霍怀信到底办了许多案子,既然已经知道了魏家大公子关注的重点,设个局引他上当还是能想出来的,霍怀信本来觉得抓魏家大公子可算是大海捞针了,可眼下秦莞从验状上的药味儿推算出这么多线索出来,霍怀信只觉得不出两日就能破了这案子!

“真是太感谢九姑娘了,单凭验状上的药味儿就解了霍某的燃眉之急,此番……此番霍某真是要大大的感谢九姑娘,等此案结了,霍某专为九姑娘设宴!”

霍怀信一鞠到底,也算是十分恳切了,秦莞避让开来,“不敢当,这些也只是秦莞的推测而已,能不能成还要看知府大人后面的安排,希望知府大人早日破案。
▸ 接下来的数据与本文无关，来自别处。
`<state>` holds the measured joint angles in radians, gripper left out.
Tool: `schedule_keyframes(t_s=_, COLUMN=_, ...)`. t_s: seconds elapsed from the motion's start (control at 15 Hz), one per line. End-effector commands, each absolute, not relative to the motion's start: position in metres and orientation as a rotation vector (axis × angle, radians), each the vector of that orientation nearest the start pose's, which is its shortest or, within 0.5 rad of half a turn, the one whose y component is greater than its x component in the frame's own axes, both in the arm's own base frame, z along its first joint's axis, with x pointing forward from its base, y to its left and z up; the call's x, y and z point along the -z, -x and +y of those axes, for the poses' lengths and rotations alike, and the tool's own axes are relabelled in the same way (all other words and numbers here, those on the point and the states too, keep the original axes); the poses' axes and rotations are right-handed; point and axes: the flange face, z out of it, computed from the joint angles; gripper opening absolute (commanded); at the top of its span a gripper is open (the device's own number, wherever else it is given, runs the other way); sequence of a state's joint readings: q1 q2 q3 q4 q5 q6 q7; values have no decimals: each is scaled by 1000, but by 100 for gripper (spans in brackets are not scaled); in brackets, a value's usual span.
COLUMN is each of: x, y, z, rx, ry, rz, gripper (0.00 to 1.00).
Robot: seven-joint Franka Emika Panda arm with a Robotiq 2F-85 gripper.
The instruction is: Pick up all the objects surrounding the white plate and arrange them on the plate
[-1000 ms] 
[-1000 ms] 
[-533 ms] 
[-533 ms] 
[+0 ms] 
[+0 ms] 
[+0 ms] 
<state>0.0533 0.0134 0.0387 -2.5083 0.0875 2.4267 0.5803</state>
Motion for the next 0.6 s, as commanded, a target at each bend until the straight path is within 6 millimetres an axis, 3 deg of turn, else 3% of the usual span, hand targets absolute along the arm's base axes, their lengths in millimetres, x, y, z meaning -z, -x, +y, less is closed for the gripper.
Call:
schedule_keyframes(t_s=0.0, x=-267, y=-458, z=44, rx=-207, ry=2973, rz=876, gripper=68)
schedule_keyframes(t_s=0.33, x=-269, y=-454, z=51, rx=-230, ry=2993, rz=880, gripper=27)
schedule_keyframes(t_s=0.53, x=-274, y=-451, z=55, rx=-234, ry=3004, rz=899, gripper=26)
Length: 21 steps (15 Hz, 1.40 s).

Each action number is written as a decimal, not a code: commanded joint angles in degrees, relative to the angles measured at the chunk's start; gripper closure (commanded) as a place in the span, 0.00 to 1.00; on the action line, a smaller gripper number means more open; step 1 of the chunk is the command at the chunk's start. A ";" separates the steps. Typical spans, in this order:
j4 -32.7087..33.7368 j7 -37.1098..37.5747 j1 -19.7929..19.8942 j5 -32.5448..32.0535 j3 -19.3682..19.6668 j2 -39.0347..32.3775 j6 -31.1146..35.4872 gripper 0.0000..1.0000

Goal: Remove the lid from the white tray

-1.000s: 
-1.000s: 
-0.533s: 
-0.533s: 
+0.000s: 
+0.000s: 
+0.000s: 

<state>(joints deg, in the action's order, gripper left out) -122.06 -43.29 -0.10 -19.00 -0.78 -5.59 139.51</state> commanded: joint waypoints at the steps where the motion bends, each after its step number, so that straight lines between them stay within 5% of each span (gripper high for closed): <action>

”

霍怀信又连声道谢,秦莞便道,“还要去见太长公主,秦莞就不打扰知府大人了,先告退了。”说着福了福身,打算往太长公主的院子去。

燕迟也道,“知府大人自去忙吧。”

见他二人都要走,霍怀信又是抱拳又是道谢,很是开怀的目送二人离开,他二人一走,霍怀信神采飞扬的命令徐河,“去,把齐捕头叫出来,别的不必多问了,我们现在就去义庄,我猜想,魏家大公子只怕早就盯着咱们衙门的动静了!”

一声令下,徐河自当遵从,很快,霍怀信带着府衙的人马风风火火的往义庄去。

这边厢,秦莞和燕迟脚步徐徐的往太长公主的院子走。

“殿下可觉有些奇怪?”

燕迟偏头看向秦莞,今日秦莞着了一身烟蓝色百褶襦裙,从他的角度看过去,正好能看到秦莞几乎完美的侧脸,“怎么奇怪了?”

燕迟问了一句,问完了,视线仍然黏在秦莞脸上。

“魏大公子千里之遥的追来,难道就是为了杀了宋柔?便是因为什么争端误会杀了宋柔,他也没有一点掩饰和补救,还堪堪的追了过来,我若是他,犯了案不想投案,定然会想着如何为自己脱罪,怎么样也要有个不在场的证明才行。”

“说起来,我的人除了给我京城方面的消息之外,还将这位魏家大公子和魏府的其他事情一并报了上来,那一日我倒是将信报给了知府大人看,不过知府大人那时还未开始怀疑魏大公子,只怕也没有如何用心去看。”

燕迟一错不错的看着秦莞,等这话说完,才将视线轻渺的移了开。

秦莞转眸,“哦?殿下可说说?”

秦莞因为好奇,也一错不错的看着燕迟,燕迟感受到她的视线,眼底便带上了几分微不可察的笑意来,“魏家大公子,名叫魏綦之,是国公府小姐和魏家家主嫡出,因是嫡子,自然在家中备受宠爱,小时候,也曾有过和国公府亲上加亲的传言,可后来魏家落败,国公府便渐渐看不上魏府,而这位嫡子,知道自己外公和舅家的心思,心高气傲之下,并不爱和国公府往来,还有几次公然的顶撞,被下人们看到,被我的人查了出来。”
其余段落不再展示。